From Chapter 1: Beach (continued)

Despite the good times, Sarah says Rosie’s plan was not set up to make it comfortable for her to stay. She knew she needed to find something more permanent. When it was time to leave Rosie’s, she filled out twenty housing applications in four hours. She moved into a room in one of the lodging houses connected to another shelter a mile away. Unlike her room at Rosie’s, this room came with a key and a bill that had to be paid.
It wasn’t as good as Rosie’s; she didn’t like the people as much, she says. Still, she stayed there for fifteen months, then finally got her own apartment.
Every gain in Sarah’s independence has been matched by a responsibility to be met. “That was so hard, being on my own in an apartment. Instead of one bill, I had four. I had to pay rent, lights, gas, and phone. All of a sudden I had to do everything—take out the trash! It was really hard for me.”
Now Sarah moves around Rosie’s with braids bouncing, her brown eyes bright. Instead of crying all the time, she goes to Narcotics Anonymous and talks. She knows everyone at Rosie’s and jokes with the women; she is a reliably buoyant presence. Beneath her sunny surface, however, Sarah says there lies low self-esteem, degradation, substitution, rationalization. “I have all of those. I’m aware of it. I try to pick myself up and not do the things I’ve been doing.”
For Sarah, most days are spent working in Rosie’s clothing room, a volunteer job she has taken on. At one time she worked the conveyor belt in a recycling center. Now she sorts the contents of large plastic bags.

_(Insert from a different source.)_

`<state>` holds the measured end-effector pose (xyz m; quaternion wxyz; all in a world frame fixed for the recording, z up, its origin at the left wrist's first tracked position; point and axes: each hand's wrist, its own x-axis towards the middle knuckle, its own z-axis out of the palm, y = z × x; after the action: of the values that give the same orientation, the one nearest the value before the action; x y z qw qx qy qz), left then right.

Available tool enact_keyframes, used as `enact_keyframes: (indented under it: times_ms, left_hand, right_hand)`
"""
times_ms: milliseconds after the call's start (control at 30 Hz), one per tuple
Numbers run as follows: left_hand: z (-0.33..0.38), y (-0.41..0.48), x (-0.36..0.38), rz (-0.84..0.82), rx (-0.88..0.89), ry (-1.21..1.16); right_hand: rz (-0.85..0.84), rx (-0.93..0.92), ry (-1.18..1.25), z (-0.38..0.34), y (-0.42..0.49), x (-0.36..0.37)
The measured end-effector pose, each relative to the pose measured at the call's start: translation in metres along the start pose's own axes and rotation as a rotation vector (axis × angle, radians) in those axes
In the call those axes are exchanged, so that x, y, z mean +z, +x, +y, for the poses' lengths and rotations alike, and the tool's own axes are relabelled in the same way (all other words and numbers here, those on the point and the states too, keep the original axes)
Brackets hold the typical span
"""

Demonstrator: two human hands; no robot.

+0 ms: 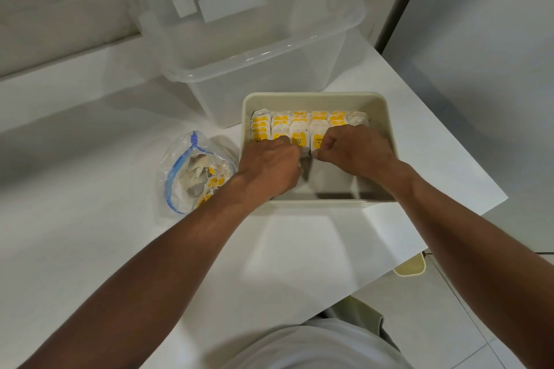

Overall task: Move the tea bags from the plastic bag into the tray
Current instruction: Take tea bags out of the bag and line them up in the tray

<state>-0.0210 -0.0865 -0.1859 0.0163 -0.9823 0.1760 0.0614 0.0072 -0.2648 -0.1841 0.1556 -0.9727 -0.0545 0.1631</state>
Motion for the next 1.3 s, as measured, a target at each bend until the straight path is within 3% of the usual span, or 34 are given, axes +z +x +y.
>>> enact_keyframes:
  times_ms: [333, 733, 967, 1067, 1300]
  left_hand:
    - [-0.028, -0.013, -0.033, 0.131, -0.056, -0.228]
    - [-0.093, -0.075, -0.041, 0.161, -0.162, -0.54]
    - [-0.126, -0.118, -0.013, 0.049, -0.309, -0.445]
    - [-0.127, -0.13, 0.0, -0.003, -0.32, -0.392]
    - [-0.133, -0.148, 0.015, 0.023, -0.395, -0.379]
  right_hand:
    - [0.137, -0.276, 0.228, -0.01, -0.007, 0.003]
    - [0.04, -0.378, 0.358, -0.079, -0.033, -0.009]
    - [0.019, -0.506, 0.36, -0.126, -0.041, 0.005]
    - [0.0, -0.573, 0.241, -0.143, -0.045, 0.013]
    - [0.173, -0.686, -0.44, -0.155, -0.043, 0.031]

As she works in the clothing room, Sarah watches the ebb and flow of the black plastic bags, a river that never dries up. At times she looks up and groans, knowing there is no way she will get done. Just when the room is finally in order, when everything is on hangers and sorted by size, when she can get down to the subtleties—maybe even start sorting by style—more bags arrive.

The philosophy at Rosie’s Place is that the women are guests, never clients. The idea comes from the early days when founder Kip Tiernan decided that the women who came to Rosie’s should be treated as you would treat guests in your own home. Would guests be expected to serve themselves dinner or wash the dishes? No. If Kip sees someone donate a half-box of dusting powder or a sweater with no buttons, she is irate. “Would you give this as a gift to your sister? No? Then why do you think one of our guests would want it?”
Sarah has found that paying attention to Rosie’s philosophy makes her clothing room sorting job easier. If something doesn’t look good to her, she tosses it back into the plastic bag. Some of the clothing is out of style, decades out of style, the way she sees it. “But most people give good stuff, though. A lot of people don’t even ask for receipts.”